- Your assignment: How do the lines below between the ones holding "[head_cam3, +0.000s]" and "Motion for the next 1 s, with", inclusive, read? Give them again exactly, with no other lines.

Dataset START

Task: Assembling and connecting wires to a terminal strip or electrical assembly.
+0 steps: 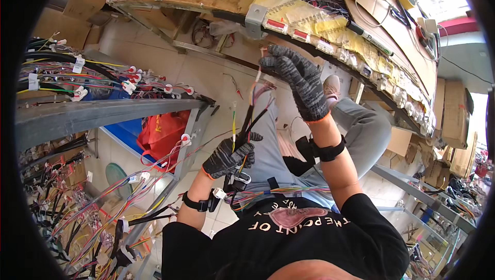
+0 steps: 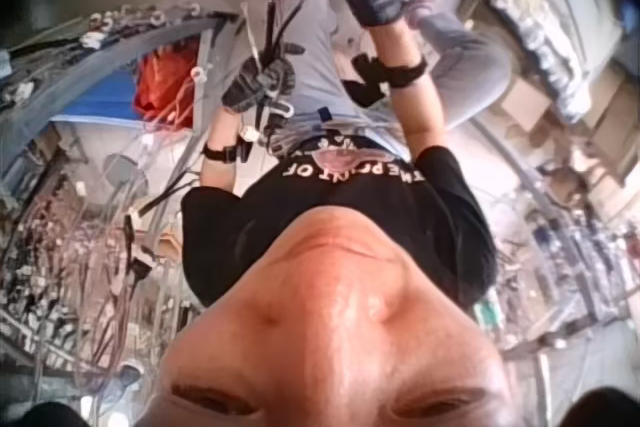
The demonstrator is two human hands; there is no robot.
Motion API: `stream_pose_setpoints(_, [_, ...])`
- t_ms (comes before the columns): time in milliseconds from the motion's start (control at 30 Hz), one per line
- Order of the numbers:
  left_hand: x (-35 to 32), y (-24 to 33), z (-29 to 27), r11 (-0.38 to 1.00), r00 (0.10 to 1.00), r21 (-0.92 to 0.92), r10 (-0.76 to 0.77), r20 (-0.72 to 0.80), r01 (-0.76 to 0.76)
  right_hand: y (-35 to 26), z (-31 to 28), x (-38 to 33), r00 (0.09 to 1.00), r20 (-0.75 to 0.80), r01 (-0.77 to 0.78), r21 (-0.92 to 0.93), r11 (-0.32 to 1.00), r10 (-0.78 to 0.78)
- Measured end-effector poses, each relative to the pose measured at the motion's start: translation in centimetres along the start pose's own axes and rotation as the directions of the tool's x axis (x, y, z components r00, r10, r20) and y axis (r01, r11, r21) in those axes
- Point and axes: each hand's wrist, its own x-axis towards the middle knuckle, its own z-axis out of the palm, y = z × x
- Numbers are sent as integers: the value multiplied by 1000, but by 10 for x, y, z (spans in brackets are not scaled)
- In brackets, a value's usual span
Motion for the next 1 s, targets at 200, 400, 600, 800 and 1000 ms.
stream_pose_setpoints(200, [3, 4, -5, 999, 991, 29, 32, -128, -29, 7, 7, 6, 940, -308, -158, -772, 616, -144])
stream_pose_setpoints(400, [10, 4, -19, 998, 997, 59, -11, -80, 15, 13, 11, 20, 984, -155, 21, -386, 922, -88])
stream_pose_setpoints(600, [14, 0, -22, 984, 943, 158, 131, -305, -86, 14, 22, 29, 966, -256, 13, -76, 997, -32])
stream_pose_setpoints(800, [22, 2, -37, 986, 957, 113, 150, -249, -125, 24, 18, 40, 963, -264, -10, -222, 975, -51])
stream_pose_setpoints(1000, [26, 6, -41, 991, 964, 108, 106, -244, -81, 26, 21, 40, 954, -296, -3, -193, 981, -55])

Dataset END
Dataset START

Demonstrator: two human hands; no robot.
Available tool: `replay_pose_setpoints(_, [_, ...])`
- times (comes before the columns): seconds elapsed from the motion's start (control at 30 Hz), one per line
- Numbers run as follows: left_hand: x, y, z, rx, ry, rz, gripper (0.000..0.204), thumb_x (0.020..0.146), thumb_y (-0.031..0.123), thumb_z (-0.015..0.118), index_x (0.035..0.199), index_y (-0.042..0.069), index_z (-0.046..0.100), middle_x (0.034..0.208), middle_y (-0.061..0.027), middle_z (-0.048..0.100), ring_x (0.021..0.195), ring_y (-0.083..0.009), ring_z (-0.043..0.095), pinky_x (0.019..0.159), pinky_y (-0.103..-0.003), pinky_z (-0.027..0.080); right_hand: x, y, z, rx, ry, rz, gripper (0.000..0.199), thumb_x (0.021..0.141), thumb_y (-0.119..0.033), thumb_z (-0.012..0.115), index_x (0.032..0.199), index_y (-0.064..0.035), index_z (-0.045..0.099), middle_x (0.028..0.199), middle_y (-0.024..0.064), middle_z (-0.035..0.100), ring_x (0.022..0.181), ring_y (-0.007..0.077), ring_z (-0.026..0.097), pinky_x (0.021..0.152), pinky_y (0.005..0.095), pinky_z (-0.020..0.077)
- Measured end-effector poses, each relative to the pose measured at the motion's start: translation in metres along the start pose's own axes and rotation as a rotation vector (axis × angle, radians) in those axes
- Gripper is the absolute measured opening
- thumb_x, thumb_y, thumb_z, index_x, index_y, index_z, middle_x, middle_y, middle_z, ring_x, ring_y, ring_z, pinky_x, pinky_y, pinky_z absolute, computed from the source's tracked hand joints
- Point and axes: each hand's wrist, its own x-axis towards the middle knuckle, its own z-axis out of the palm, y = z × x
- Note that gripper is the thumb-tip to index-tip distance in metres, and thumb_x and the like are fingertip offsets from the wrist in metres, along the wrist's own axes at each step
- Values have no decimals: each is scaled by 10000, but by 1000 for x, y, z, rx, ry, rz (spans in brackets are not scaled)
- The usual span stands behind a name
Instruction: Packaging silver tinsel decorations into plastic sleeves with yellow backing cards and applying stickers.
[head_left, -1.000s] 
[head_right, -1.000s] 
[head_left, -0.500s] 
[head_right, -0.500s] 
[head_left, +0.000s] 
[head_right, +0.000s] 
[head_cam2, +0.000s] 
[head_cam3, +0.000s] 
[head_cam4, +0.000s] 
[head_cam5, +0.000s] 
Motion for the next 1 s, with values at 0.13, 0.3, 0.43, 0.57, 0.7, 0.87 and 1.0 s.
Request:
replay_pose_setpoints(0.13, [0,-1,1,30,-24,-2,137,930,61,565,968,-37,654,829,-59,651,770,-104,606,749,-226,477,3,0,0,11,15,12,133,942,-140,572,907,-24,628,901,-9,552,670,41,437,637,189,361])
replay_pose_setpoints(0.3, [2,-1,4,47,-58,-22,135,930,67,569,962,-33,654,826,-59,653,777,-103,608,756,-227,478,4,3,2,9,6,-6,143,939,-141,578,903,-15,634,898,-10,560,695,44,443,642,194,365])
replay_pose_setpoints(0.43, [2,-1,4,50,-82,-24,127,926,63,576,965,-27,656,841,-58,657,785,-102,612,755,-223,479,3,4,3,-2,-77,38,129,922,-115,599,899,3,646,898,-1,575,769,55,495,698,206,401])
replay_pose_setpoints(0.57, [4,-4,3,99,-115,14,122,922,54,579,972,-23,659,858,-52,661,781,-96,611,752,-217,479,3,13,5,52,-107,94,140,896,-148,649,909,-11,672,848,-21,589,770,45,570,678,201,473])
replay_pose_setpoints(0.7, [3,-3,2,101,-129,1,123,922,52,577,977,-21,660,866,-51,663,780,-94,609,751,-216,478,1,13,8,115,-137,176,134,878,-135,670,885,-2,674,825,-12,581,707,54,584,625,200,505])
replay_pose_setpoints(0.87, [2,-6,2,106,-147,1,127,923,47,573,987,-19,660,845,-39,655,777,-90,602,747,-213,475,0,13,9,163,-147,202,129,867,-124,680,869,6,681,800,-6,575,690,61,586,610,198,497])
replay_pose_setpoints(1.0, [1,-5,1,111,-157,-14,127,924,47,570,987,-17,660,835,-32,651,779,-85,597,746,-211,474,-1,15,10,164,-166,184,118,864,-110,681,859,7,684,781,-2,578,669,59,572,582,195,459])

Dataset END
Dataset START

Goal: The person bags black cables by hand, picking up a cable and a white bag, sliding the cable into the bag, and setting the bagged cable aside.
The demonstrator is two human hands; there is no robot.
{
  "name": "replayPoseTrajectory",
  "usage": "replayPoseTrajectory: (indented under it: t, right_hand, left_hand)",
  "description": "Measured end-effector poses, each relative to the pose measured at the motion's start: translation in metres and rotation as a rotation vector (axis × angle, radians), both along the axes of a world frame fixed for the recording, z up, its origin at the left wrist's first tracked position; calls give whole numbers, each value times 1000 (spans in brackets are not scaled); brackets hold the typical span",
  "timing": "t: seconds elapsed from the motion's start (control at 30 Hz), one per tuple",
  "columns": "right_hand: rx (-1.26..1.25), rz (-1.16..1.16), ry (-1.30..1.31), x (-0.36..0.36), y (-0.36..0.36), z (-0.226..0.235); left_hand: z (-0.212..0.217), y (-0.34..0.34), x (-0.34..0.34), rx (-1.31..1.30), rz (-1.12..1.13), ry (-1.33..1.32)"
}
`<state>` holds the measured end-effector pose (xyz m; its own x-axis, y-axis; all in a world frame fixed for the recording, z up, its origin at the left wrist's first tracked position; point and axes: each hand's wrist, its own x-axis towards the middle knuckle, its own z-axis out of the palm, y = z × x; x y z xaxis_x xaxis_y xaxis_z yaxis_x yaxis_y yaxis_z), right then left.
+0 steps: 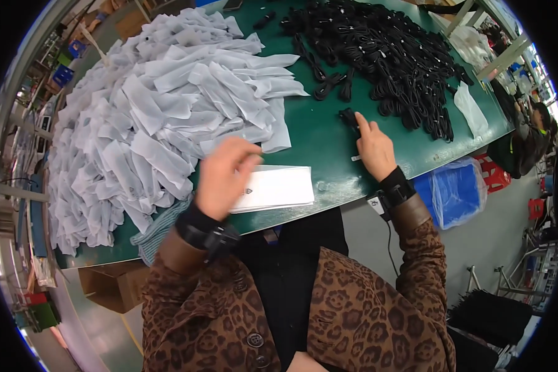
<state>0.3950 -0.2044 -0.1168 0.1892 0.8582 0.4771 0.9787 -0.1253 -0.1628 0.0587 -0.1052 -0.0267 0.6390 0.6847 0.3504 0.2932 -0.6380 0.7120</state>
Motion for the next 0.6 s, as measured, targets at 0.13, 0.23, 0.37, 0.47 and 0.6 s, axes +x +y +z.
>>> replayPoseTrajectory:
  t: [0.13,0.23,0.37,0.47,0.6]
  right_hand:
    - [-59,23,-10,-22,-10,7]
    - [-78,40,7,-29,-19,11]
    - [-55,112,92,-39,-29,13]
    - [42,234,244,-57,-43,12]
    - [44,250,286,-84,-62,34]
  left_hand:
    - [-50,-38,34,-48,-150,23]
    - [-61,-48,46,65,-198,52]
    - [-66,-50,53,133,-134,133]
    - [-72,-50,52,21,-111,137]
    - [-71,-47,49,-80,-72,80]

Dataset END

- Response:
[head_cam3, +0.000s] 
[head_cam4, +0.000s] 
[head_cam5, +0.000s] 
Motion for the next 1 s, with values at 0.13, 0.3, 0.43, 0.57, 0.7, 0.87 and 1.0 s.

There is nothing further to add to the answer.